→ What you are asked to do
Lines to return, exactly: from the line with "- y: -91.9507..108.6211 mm" to the line with "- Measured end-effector" in the entries below, both included.

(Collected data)

+===+

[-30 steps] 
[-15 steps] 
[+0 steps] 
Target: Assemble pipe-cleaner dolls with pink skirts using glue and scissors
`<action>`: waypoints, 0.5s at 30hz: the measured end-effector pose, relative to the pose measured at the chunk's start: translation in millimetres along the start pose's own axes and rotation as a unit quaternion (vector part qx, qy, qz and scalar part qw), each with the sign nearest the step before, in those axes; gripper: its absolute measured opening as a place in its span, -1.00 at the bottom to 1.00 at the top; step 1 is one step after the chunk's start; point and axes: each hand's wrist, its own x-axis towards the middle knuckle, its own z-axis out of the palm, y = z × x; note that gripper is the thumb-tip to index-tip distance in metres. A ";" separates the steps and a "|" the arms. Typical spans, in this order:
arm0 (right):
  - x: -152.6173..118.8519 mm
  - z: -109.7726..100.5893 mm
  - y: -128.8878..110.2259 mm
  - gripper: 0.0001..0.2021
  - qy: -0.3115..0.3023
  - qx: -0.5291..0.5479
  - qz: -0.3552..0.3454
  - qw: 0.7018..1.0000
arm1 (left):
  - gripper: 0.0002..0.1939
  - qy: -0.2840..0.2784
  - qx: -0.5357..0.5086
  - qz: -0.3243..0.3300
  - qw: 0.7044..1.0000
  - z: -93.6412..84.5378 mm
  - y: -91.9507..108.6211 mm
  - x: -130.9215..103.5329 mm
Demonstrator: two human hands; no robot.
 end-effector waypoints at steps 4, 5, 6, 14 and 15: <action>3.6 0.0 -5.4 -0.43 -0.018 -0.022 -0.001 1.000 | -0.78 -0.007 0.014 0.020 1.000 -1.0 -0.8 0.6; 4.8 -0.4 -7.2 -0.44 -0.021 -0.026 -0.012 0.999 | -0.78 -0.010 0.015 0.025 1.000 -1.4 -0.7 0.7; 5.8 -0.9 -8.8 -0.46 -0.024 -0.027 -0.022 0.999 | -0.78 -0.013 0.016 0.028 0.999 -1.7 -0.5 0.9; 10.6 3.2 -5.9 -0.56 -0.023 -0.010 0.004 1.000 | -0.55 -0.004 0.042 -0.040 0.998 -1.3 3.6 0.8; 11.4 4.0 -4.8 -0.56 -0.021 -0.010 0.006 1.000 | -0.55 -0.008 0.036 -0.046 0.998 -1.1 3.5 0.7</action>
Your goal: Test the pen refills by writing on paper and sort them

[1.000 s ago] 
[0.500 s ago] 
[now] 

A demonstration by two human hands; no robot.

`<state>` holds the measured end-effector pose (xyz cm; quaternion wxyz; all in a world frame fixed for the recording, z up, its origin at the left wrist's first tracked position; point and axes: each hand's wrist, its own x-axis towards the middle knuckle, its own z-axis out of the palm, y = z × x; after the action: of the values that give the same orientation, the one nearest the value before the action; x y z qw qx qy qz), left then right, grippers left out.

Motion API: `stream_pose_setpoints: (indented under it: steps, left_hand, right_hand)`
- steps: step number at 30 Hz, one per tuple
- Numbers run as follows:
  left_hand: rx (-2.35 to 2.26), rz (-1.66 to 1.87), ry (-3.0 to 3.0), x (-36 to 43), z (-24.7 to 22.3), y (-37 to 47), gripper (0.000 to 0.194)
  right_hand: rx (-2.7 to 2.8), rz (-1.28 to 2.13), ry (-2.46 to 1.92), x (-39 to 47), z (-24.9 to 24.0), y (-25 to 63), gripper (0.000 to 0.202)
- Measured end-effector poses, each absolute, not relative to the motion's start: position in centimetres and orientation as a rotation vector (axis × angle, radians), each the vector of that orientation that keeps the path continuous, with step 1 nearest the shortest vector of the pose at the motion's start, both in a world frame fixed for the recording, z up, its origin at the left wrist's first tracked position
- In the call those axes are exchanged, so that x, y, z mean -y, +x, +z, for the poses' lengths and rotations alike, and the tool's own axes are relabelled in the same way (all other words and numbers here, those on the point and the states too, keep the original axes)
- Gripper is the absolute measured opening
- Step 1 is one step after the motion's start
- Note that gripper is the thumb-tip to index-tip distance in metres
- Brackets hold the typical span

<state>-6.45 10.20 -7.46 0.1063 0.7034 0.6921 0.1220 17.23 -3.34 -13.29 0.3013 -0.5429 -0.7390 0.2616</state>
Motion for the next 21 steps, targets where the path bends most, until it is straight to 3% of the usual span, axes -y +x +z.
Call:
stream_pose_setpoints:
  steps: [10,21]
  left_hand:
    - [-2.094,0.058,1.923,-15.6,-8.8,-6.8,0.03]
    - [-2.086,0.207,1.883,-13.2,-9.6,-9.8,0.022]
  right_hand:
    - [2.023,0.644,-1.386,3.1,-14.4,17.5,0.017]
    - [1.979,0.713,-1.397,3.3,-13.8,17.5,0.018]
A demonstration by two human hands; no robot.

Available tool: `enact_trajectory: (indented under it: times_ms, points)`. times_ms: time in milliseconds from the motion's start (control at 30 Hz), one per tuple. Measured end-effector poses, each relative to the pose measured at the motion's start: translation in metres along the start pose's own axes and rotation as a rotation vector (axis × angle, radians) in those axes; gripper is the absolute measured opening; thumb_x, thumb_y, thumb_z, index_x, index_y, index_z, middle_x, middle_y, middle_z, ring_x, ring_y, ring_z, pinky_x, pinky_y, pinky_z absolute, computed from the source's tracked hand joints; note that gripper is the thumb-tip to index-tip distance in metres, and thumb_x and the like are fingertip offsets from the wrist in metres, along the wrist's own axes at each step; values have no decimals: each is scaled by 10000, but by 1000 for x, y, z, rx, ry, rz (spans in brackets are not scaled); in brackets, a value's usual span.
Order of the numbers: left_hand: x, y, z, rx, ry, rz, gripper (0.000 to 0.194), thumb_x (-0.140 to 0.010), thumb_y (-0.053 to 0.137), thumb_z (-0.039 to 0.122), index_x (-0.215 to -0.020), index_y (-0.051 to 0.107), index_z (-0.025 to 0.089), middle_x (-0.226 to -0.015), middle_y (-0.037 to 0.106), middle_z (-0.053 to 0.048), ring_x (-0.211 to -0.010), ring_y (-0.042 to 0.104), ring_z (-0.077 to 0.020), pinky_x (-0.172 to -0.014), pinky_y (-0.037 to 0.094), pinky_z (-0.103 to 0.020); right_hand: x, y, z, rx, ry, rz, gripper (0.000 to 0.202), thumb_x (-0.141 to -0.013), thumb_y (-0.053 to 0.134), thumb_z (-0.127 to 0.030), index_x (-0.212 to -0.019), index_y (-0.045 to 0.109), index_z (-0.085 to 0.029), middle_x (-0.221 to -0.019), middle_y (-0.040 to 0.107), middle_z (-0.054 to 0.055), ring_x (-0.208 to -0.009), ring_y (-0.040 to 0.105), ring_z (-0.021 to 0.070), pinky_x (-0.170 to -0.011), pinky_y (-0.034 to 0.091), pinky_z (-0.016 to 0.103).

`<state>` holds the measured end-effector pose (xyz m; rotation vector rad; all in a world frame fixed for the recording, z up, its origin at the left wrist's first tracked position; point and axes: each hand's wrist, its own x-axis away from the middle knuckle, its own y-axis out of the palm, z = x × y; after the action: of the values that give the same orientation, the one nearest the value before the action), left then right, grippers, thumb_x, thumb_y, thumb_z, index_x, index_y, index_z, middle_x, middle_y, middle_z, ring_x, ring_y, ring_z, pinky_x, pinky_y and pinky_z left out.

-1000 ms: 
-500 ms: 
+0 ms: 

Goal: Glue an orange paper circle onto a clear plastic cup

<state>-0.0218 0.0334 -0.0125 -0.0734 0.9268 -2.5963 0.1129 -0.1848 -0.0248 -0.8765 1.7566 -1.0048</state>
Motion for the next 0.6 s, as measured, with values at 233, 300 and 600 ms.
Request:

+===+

→ Finished exercise
  - y: -91.9507..108.6211 mm
  - x: -130.9215..103.5329 mm
Demonstrator: two human hands; no robot.
 end-effector waypoints at steps 4, 5, 6, 14 and 15: <action>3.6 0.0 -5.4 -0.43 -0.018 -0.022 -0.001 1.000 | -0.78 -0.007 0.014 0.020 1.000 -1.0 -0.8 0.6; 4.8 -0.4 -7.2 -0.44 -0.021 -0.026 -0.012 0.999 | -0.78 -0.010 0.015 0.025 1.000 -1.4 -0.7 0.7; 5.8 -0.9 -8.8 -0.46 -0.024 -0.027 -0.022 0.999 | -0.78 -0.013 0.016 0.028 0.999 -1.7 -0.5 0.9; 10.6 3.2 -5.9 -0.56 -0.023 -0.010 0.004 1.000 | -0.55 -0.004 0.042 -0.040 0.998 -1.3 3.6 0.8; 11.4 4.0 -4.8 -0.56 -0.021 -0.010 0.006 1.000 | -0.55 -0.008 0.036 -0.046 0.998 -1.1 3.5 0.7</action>
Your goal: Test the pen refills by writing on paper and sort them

[1.000 s ago] 
[0.500 s ago] 
[now] 

A demonstration by two human hands; no robot.

`<state>` holds the measured end-effector pose (xyz cm; quaternion wxyz; all in a world frame fixed for the recording, z up, its origin at the left wrist's first tracked position; point and axes: each hand's wrist, its own x-axis towards the middle knuckle, its own z-axis out of the palm, y = z × x; after the action: of the values that give the same orientation, the one nearest the value before the action; x y z qw qx qy qz), left then right, grippers left out.

Motion API: `stream_pose_setpoints: (indented under it: steps, left_hand, right_hand)`
- steps: step number at 30 Hz, one per tuple
- Numbers run as follows:
  left_hand: rx (-2.35 to 2.26), rz (-1.66 to 1.87), ry (-3.0 to 3.0), x (-36 to 43), z (-24.7 to 22.3), y (-37 to 47), gripper (0.000 to 0.194)
  right_hand: rx (-2.7 to 2.8), rz (-1.28 to 2.13), ry (-2.46 to 1.92), x (-39 to 47), z (-24.9 to 24.0), y (-25 to 63), gripper (0.000 to 0.202)
- Measured end-effector poses, each absolute, not relative to the motion's start: position in centimetres and orientation as a rotation vector (axis × angle, radians), each the vector of that orientation that keeps the path continuous, with step 1 nearest the shortest vector of the pose at the motion's start, both in a world frame fixed for the recording, z up, its origin at the left wrist's first tracked position

This finishes the output for the exercise.